Extended Data Fig. 2

a) Gating strategy for sorting single TSC and ESC clones. FSC-A/SSC-A was used to determine live cells, followed by FSC-A/FSC-W gating for single cells (1 cell/well of a 96 well plate). b) HMD and PMD violin plots (1 kb tiles, n = 99,654 and 51,479 tiles respectively) for single sorted clones.

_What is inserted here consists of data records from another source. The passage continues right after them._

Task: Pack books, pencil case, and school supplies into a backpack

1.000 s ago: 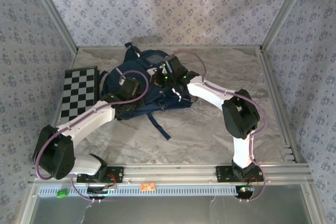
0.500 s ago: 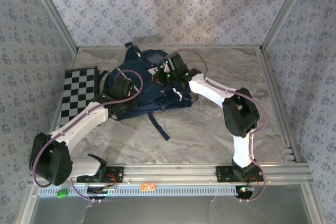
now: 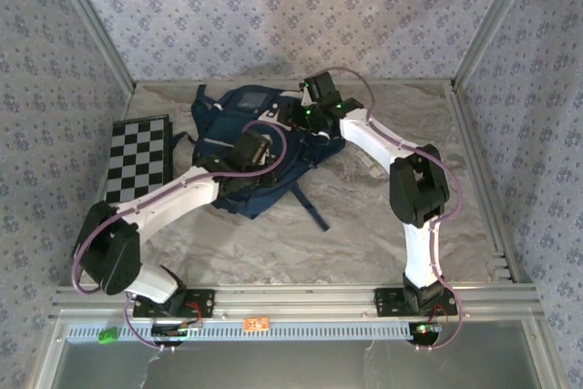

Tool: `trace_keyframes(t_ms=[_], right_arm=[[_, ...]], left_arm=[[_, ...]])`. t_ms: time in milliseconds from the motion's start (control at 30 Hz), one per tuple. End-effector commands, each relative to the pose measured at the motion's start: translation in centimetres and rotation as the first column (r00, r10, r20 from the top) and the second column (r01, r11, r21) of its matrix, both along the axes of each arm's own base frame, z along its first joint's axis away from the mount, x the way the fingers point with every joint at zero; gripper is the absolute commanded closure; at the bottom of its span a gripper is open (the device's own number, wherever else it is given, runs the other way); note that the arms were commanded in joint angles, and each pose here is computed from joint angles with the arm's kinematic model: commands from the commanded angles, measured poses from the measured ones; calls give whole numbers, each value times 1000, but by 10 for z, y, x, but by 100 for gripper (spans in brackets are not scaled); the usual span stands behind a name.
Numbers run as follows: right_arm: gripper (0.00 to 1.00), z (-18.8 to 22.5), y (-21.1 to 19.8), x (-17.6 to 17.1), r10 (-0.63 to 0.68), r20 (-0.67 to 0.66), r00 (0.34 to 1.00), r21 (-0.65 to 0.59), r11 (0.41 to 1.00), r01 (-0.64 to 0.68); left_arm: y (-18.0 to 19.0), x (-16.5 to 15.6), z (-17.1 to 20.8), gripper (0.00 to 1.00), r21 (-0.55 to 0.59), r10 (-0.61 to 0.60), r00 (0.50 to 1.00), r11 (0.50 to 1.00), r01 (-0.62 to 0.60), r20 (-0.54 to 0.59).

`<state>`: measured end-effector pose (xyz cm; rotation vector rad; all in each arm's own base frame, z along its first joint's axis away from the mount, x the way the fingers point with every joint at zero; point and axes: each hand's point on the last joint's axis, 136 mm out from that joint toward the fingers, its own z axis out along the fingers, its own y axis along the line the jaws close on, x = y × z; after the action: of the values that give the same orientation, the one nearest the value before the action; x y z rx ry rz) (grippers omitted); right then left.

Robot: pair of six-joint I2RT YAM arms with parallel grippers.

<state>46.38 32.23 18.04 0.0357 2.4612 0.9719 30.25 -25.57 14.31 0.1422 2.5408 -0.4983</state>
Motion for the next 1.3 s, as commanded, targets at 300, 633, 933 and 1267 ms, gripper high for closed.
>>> trace_keyframes(t_ms=[300,633,933,1267], right_arm=[[55,-3,8,-82,9,-132,991,169,986,13],[70,-24,30,-79,-3,-164,986,220,975,39],[100,-27,9,-74,-20,-141,990,153,987,41],[100,-20,-16,-78,14,-129,992,115,993,1]], left_arm=[[-5,6,10,100,-7,-1,1000,1000,2,23],[-10,3,10,100,6,-64,998,998,63,15],[11,-2,2,100,121,-105,994,988,100,40],[76,0,-14,100,202,-41,998,979,31,44]])
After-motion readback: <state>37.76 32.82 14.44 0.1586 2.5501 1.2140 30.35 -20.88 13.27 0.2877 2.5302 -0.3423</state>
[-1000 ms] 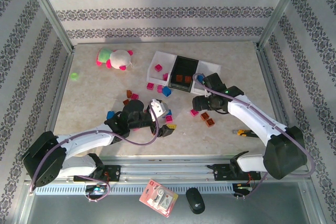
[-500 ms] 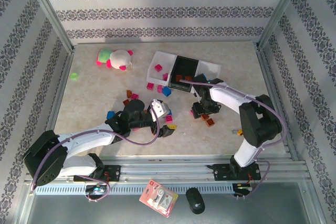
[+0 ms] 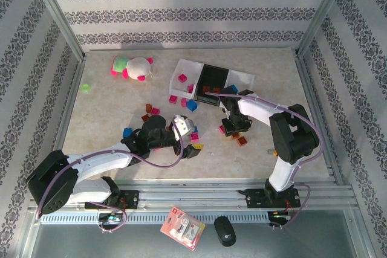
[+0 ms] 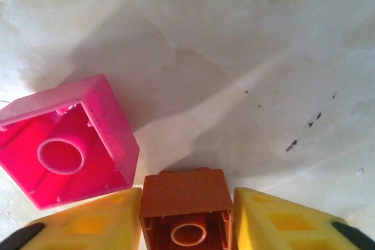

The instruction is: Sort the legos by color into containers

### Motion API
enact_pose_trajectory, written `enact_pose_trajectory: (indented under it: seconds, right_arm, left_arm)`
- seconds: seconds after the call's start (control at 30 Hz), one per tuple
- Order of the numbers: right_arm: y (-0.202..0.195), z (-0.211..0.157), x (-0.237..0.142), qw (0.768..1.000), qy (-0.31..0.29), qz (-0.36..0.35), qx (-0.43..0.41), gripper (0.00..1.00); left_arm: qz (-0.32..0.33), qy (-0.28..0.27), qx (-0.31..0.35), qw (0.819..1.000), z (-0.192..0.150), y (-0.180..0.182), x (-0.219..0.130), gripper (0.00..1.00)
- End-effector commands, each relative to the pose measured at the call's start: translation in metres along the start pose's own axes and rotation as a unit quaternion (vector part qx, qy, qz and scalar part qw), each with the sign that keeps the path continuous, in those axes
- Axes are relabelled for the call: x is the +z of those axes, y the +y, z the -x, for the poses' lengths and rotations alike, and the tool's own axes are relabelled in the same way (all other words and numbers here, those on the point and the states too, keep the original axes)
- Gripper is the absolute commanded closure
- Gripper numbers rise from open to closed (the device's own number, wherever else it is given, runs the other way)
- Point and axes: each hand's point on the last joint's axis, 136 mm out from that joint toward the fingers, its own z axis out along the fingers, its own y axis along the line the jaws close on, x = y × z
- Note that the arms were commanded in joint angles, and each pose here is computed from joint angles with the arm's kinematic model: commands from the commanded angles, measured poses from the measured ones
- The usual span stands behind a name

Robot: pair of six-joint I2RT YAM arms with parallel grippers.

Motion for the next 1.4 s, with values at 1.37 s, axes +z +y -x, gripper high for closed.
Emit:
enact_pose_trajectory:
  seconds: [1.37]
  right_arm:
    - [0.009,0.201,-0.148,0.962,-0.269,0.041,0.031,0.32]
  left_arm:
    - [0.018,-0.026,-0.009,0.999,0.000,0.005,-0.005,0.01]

Lines denote the median, edges the IQR and whiskers either 1.5 × IQR or minima/maxima (if no point exceeded 1.5 × IQR; minima/maxima are indicated by the violin plot range). c) 4-mer methylation (n = 21,952) in hypermethylated CGIs for single cell-derived subclones (matching entropy boxplots in Fig. 1d). Subclones from the same cell type have similar methylation levels (low for ESCs, intermediate for TSCs), and resemble in silico generated averages. Lines denote the median, edges the IQR and whiskers either 1.5 × IQR or minima/maxima (if no point exceeded 1.5 × IQR; outliers were omitted). d) CpG-wise comparison of WGBS and Nanopore methylation calls in the same TSC line (single biological replicates, ≥ 10x coverage in both). e) Relationship between CGI pair distance and the fraction of concordantly methylated reads (hypermethylated CGI pairs captured ≥10x). A read is termed concordant if paired CGIs both have methylation levels above or below their unphased averages. Hoxa locus CGI pairs (Fig. 1e) marked in red. The fraction of concordant reads does not appear to depend on distance between CGIs. f) Average HMD, PMD and hyper CGI methylation (n = 274,371, 135,801 and 713 features respectively) values in epiblast, ExE and later placental tissues (E15, E18, two merged biological replicates for epiblast/ExE, six biological replicates for placental tissues). White dots denote the median, edges the IQR and whiskers either 1.5 × IQR or minima/maxima (if no point exceeded 1.5 × IQR; minima/maxima are indicated by the violin plot range). Data from Ref. 34.